By Tabora Bojang
The director general of Pura, Yusupha Jobe, has disclosed that his regulatory authority will no longer rely on telecom operators to monitor and measure quality of their services as well as investigate consumer complaints on data and other issues, following the acquisition of a new monitoring equipment with support from the World Bank.
GSM operators in The Gambia have been given flak for charging exorbitant fees for data, unjustified deductions and theft, poor or no internet availability, network unavailability, harassment and malicious calls.
The Gambia has been ranked by Business Insider Africa as the eighth country in Africa with the most expensive average usage of mobile data with USD5.86 per gigabyte.

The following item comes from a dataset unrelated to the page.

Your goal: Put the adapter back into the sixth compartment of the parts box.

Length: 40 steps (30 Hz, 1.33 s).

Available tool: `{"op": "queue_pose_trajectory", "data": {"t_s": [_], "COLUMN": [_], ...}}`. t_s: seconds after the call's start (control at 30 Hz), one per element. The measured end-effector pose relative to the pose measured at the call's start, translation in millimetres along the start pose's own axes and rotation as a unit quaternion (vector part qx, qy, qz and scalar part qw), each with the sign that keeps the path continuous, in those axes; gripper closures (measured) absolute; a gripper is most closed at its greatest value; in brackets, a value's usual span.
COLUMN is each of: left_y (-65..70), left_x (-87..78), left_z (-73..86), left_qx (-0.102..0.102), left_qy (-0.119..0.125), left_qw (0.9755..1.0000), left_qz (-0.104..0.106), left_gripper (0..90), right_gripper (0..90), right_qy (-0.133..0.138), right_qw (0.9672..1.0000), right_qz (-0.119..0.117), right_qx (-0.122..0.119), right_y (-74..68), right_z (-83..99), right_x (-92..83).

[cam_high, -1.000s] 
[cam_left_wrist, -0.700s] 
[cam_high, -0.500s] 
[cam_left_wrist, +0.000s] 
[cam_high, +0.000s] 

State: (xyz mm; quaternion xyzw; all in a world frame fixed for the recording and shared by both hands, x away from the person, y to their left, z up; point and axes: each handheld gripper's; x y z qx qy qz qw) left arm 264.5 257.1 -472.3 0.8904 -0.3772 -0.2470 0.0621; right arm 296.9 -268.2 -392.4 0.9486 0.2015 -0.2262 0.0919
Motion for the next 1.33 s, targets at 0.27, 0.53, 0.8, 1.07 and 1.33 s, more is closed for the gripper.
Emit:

The director said with the new monitoring system in place, Pura can now challenge and issue deadlines to operators to fulfill what is required of them to ensure there is equitable, quality, and affordable services.
The Pura boss made this disclosure in an interview with The Standard on the sidelines of a three-day international convergence of experts of the International Telecommunication Union in Banjul under the theme, ‘Sharing Experience to Enhance Telecoms Network Quality for Consumers’.
ITU-T Study Group 12 is the expert group responsible for the development of international standards on performance, quality of service and quality of experience on the spectrum of terminals, networks and services ranging from speech over fixed circuit-switched networks to multimedia applications over mobile and packaged based networks.
Asked about his assessment on telecommunication services quality in The Gambia, the Pura DG said we still have some way to go.
“But we have been improving tremendously and both the operators and regulator have been ensuring that we are able to get the tools to measure quality, to monitor quality and also attain consumers who do send complains and so on about the quality of services, drop calls, lack of access to data, wi-fi and so on. “The good news is that Pura has been able to acquire very expensive equipment with the help of our partners such as World Bank and the government to be able to do these monitoring by ourselves rather than taking the information given to us by the operators as it was in the past. So now if we are not happy with what is happening [in the market] we can challenge and give deadlines to operators to fulfill what is required to be done so that there is fair and equitable service, quality, quantity as well as affordability. We are working towards trying to ensure that this happens for every Gambian. It is a question of time but very soon we should be very happy with the service quality we get in The Gambia. If we expand the fibre networks and other functionalities you will see that the coverage will be better and even remote areas will be accessible.”
Awa Macalo contributed to this story.